Go through the entries below and pick out every line with "several".

(Records from a collection)
────────
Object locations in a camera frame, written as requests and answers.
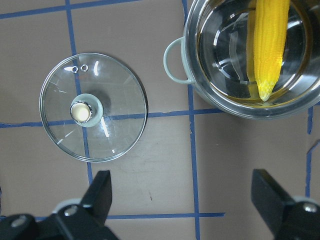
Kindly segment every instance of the corn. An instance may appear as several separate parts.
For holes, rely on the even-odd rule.
[[[279,80],[290,0],[257,0],[253,39],[254,77],[265,102]]]

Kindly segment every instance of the stainless steel pot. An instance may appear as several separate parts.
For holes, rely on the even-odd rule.
[[[258,97],[247,76],[248,14],[253,0],[195,0],[183,37],[165,50],[164,69],[180,84],[219,109],[248,119],[277,119],[306,110],[320,101],[320,3],[292,0],[280,78],[269,100]],[[177,79],[168,55],[181,45],[187,80]]]

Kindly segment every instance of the glass lid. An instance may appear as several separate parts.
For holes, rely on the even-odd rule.
[[[98,53],[60,62],[45,79],[39,108],[51,140],[86,162],[113,160],[129,151],[145,128],[148,112],[135,74]]]

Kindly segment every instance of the water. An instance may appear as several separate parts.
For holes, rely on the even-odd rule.
[[[308,21],[295,2],[290,4],[282,68],[271,101],[298,81],[311,51]],[[212,87],[237,101],[261,105],[257,84],[247,74],[247,63],[253,61],[247,54],[249,13],[255,14],[251,0],[212,0],[199,23],[197,54]]]

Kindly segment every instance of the lid knob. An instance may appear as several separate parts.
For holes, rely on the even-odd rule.
[[[87,102],[76,101],[70,108],[71,117],[78,123],[86,123],[92,116],[92,109]]]

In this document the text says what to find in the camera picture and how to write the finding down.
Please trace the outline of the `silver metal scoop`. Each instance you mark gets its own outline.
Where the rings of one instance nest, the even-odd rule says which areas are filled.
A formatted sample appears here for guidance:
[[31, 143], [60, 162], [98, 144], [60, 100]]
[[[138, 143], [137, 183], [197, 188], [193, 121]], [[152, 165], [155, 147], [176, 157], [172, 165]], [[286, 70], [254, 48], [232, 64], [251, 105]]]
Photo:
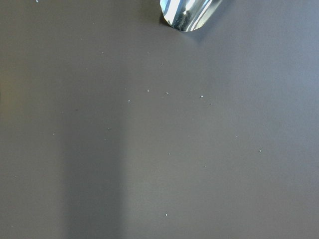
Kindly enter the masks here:
[[221, 3], [221, 0], [159, 1], [164, 20], [182, 32], [192, 32], [203, 27]]
────────
→ Problem solution:
Kindly segment every instance of the corn. An instance may appear as several separate parts.
Kindly segment every instance of the stainless steel pot. An instance may appear as several separate parts.
Kindly segment every instance of the glass lid. An instance may appear as several separate parts.
Kindly segment every instance of the water. An instance may appear as several separate parts.
Kindly segment every instance of the lid knob. An instance may appear as several separate parts.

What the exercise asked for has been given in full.